About this task: Give back the full material exactly. Omit no line.
Entries shown START
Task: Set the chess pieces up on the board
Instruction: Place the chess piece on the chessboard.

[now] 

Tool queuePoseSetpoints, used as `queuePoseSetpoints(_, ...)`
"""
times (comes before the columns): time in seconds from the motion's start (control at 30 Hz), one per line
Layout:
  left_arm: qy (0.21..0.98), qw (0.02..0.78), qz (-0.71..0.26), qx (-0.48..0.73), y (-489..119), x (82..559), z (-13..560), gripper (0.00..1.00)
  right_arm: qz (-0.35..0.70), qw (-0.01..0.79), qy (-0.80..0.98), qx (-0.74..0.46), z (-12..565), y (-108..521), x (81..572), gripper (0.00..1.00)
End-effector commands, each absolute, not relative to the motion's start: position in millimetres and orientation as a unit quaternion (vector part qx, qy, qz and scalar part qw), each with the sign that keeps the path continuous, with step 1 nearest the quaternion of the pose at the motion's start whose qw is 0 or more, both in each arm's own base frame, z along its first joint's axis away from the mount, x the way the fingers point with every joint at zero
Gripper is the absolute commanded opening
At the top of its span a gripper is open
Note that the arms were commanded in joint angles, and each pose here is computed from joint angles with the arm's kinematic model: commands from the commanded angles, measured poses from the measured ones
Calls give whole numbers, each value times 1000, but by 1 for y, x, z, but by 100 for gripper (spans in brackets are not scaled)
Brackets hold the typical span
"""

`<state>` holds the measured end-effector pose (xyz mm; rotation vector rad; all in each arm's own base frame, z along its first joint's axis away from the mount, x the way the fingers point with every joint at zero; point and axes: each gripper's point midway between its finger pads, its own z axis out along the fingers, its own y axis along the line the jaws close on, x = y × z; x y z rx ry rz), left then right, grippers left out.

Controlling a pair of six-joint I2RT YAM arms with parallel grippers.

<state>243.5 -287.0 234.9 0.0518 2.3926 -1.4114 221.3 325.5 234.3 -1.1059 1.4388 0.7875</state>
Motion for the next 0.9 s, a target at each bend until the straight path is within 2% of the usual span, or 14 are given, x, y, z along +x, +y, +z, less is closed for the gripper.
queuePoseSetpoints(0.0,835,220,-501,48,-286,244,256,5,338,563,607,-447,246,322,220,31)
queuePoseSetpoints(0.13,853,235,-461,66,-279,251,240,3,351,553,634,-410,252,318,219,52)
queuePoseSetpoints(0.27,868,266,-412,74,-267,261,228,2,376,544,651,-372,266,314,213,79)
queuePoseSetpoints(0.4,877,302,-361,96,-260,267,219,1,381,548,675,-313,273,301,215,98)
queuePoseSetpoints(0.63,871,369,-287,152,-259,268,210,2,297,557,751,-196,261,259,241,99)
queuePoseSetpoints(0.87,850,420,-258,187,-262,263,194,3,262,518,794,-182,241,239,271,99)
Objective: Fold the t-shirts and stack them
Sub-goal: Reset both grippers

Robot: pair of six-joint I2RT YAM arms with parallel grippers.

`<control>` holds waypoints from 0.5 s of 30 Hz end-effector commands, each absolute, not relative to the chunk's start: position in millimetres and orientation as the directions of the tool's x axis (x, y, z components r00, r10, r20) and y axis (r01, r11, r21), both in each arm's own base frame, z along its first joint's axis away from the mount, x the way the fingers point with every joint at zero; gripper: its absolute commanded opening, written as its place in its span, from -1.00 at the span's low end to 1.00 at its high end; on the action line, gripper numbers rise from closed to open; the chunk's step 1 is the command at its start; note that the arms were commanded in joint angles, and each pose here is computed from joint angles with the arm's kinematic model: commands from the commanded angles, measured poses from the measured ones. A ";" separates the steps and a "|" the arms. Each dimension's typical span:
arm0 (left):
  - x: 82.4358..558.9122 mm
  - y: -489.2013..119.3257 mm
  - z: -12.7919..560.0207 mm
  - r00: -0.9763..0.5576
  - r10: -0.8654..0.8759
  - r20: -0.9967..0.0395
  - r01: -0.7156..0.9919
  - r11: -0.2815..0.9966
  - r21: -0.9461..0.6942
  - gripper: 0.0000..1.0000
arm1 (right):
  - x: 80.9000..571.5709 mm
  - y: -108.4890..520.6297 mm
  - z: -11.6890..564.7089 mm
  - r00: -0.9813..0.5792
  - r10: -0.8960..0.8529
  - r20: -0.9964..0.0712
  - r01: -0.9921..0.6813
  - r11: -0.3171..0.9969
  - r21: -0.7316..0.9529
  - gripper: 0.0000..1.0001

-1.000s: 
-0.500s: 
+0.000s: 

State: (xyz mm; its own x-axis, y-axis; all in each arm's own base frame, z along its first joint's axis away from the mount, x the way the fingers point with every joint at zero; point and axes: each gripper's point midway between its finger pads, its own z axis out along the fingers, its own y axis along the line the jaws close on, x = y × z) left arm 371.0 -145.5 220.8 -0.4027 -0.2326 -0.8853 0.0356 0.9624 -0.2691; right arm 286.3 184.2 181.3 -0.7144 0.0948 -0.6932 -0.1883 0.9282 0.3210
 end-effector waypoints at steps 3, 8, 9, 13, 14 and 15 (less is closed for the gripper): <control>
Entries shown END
Answer space:
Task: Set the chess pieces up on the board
Instruction: Place the chess piece on the chessboard.

[now] 

Tool queuePoseSetpoints, used as `queuePoseSetpoints(_, ...)`
"""
times (comes before the columns): time in seconds from the motion's start (control at 30 Hz), one per line
Layout:
  left_arm: qy (0.21..0.98), qw (0.02..0.78), qz (-0.71..0.26), qx (-0.48..0.73), y (-489..119), x (82..559), z (-13..560), gripper (0.00..1.00)
  right_arm: qz (-0.35..0.70), qw (-0.01..0.79), qy (-0.80..0.98), qx (-0.74..0.46), z (-12..565), y (-108..521), x (81..572), gripper (0.00..1.00)
End-effector commands, each absolute, not relative to the motion's start: position in millimetres and orientation as a unit quaternion (vector part qx, qy, qz and scalar part qw), each with the sign that keeps the path continuous, with step 1 nearest the quaternion of the pose at the motion's start whose qw is 0 or more, both in each arm's own base frame, z along its first joint's axis away from the mount, x the way the fingers point with every joint at zero
Gripper is the absolute commanded opening
At the top of its span a gripper is open
Note that the arms were commanded in joint angles, and each pose here is computed from joint angles with the arm's kinematic model: commands from the commanded angles, measured poses from the measured ones
Calls give whole numbers, each value times 1000, but by 1 for y, x, z, but by 100 for gripper (spans in brackets are not scaled)
Brackets hold the typical span
"""

`<state>` holds the measured end-effector pose (xyz mm; rotation vector rad; all in each arm's own base frame, z along its first joint's axis away from the mount, x the way the fingers point with every joint at zero; point and axes: each gripper's point midway between its finger pads, its own z axis out along the fingers, its own y axis along the line the jaws close on, x = y × z; x y z rx ry rz), left then right, grippers left out.

Controlling a pair of six-joint I2RT YAM arms with parallel grippers.

<state>243.5 -287.0 234.9 0.0518 2.3926 -1.4114 221.3 325.5 234.3 -1.1059 1.4388 0.7875</state>
Motion for the next 0.9 s, a target at each bend until the straight path is within 2% of the usual span, or 14 are given, x, y, z along +x, +y, +z, less is closed for the gripper.
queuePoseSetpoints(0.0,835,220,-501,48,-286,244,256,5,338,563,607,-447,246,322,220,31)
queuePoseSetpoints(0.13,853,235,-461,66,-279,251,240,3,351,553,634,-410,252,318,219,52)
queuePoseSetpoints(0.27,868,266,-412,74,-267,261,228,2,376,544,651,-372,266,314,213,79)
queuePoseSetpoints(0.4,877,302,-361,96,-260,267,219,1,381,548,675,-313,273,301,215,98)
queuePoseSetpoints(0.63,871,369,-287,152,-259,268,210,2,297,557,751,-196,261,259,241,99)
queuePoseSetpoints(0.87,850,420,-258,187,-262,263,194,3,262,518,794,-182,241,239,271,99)
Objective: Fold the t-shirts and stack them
Sub-goal: Reset both grippers

Robot: pair of six-joint I2RT YAM arms with parallel grippers.

`<control>` holds waypoints from 0.5 s of 30 Hz end-effector commands, each absolute, not relative to the chunk's start: position in millimetres and orientation as the directions of the tool's x axis (x, y, z components r00, r10, r20) and y axis (r01, r11, r21), both in each arm's own base frame, z along its first joint's axis away from the mount, x the way the fingers point with every joint at zero; gripper: its absolute commanded opening, written as its place in its span, from -1.00 at the span's low end to 1.00 at its high end; on the action line, gripper numbers rise from closed to open; the chunk's step 1 is the command at its start; note that the arms were commanded in joint angles, and each pose here is computed from joint angles with the arm's kinematic model: commands from the commanded angles, measured poses from the measured ones. A ";" separates the steps and a "|" the arms. Each dimension's typical span:
arm0 (left):
  - x: 82.4358..558.9122 mm
  - y: -489.2013..119.3257 mm
  - z: -12.7919..560.0207 mm
  - r00: -0.9763..0.5576
  - r10: -0.8654..0.8759
  - r20: -0.9967..0.0395
  - r01: -0.7156..0.9919
  - r11: -0.2815..0.9966
  - r21: -0.9461..0.6942
  - gripper: 0.0000..1.0000
arm1 (right):
  - x: 80.9000..571.5709 mm
  - y: -108.4890..520.6297 mm
  - z: -11.6890..564.7089 mm
  - r00: -0.9813..0.5792
  - r10: -0.8960..0.8529
  - r20: -0.9964..0.0712
  - r01: -0.9921..0.6813
  - r11: -0.3171..0.9969
  - r21: -0.7316..0.9529
  - gripper: 0.0000..1.0001

-1.000s: 
-0.500s: 
+0.000s: 

State: (xyz mm; its own x-axis, y-axis; all in each arm's own base frame, z along its first joint's axis away from the mount, x the way the fingers point with every joint at zero; point and axes: each gripper's point midway between its finger pads, its own z axis out along the fingers, its own y axis along the line the jaws close on, x = y × z) left arm 371.0 -145.5 220.8 -0.4027 -0.2326 -0.8853 0.0356 0.9624 -0.2691; right arm 286.3 184.2 181.3 -0.7144 0.0948 -0.6932 -0.1883 0.9282 0.3210
 end-effector waypoints at steps 3, 8, 9, 13, 14 and 15 (less is closed for the gripper): <control>

The exercise requires no additional content.